WHAT THIS TASK INVOLVES:
Word for word, print all of the lines below.
THE DATA section start
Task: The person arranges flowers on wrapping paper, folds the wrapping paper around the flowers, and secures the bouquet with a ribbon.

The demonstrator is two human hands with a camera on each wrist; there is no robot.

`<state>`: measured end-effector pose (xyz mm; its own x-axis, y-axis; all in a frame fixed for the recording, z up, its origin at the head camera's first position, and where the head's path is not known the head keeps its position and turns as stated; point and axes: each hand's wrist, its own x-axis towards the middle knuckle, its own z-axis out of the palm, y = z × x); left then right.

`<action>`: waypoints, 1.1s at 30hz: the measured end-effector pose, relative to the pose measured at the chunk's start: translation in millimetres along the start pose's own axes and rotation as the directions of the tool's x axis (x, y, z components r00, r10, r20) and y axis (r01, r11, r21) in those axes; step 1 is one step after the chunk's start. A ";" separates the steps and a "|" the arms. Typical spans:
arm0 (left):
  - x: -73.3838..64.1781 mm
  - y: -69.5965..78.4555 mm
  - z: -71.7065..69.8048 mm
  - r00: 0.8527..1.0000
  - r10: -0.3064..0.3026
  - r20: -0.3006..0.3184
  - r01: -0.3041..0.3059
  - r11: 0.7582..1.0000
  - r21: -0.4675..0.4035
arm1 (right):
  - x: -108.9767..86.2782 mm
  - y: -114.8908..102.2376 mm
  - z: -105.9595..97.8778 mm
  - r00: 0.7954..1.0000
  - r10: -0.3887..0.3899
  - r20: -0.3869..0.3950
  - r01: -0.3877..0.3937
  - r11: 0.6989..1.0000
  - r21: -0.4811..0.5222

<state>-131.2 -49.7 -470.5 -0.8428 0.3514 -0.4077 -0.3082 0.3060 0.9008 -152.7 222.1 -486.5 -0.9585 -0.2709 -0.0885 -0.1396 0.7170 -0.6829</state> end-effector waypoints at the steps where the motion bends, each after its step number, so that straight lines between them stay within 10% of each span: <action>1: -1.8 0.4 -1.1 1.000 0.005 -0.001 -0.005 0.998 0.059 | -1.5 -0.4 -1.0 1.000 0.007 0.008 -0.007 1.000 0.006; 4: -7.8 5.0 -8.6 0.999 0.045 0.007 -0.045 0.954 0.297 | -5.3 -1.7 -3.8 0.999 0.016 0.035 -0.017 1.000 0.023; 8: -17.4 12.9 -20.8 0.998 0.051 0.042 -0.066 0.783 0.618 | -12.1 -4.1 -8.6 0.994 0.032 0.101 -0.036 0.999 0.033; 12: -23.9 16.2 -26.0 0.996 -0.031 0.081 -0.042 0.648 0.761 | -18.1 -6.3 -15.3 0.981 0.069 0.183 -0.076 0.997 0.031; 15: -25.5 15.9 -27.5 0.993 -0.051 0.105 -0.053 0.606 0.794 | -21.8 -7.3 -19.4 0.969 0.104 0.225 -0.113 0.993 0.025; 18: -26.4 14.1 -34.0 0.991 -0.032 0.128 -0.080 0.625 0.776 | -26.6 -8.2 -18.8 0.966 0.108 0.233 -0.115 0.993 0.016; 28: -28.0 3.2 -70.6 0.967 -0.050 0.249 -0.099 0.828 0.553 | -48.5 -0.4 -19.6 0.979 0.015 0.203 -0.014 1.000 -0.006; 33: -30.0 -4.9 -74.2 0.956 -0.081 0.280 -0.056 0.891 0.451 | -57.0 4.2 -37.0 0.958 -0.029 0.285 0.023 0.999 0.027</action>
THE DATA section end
EXERCISE RESULT:
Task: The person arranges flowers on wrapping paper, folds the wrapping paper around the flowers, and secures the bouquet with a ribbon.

The demonstrator is two human hands with a camera on each wrist; there is no robot.

`<state>`: measured end-effector pose (xyz mm; its own x-axis, y-axis; all in a frame fixed for the recording, z up, its origin at the head camera's first position, and where the head's path is not known the head keeps its position and turns as stated; point and axes: each hand's wrist, its own x-axis towards the middle knuckle, its own z-axis out of the palm, y = z × x); left then right.

`<action>`: waypoints, 1.1s at 30hz: the measured end-effector pose, relative to the pose measured at the chunk's start: translation in millimetres along the start pose's own axes and rotation as the directions of the tool's x axis (x, y, z components r00, r10, r20) and y axis (r01, r11, r21) in those axes; step 1 is one step after the chunk's start. A ";" separates the steps and a "|" the arms. Typical spans:
arm0 (left):
  - x: -73.3838..64.1781 mm
  - y: -69.5965..78.4555 mm
  - z: -71.7065..69.8048 mm
  - r00: 0.8527..1.0000
  - r10: -0.3064..0.3026
  - r20: -0.3006..0.3184
  - r01: -0.3041..0.3059
  - r11: 0.7582..1.0000
  - r21: -0.4675..0.4035
arm1 (right):
  - x: -108.9767..86.2782 mm
  - y: -114.8908..102.2376 mm
  - z: -105.9595..97.8778 mm
  - r00: 0.7954..1.0000
  - r10: -0.3887..0.3899
  - r20: -0.3869..0.3950
  - r01: -0.3877..0.3937
  - r11: 0.6989..1.0000
  - r21: -0.4811..0.5222

<state>-131.2 -49.7 -470.5 -0.8428 0.3514 -0.4077 -0.3082 0.3060 0.9008 -152.7 222.1 -486.5 -0.9585 -0.2709 -0.0885 -0.1396 0.7170 -0.6829</state> end-effector waypoints at the steps where the motion bends, each after its step number, so that straight lines between them stay within 10% of each span: <action>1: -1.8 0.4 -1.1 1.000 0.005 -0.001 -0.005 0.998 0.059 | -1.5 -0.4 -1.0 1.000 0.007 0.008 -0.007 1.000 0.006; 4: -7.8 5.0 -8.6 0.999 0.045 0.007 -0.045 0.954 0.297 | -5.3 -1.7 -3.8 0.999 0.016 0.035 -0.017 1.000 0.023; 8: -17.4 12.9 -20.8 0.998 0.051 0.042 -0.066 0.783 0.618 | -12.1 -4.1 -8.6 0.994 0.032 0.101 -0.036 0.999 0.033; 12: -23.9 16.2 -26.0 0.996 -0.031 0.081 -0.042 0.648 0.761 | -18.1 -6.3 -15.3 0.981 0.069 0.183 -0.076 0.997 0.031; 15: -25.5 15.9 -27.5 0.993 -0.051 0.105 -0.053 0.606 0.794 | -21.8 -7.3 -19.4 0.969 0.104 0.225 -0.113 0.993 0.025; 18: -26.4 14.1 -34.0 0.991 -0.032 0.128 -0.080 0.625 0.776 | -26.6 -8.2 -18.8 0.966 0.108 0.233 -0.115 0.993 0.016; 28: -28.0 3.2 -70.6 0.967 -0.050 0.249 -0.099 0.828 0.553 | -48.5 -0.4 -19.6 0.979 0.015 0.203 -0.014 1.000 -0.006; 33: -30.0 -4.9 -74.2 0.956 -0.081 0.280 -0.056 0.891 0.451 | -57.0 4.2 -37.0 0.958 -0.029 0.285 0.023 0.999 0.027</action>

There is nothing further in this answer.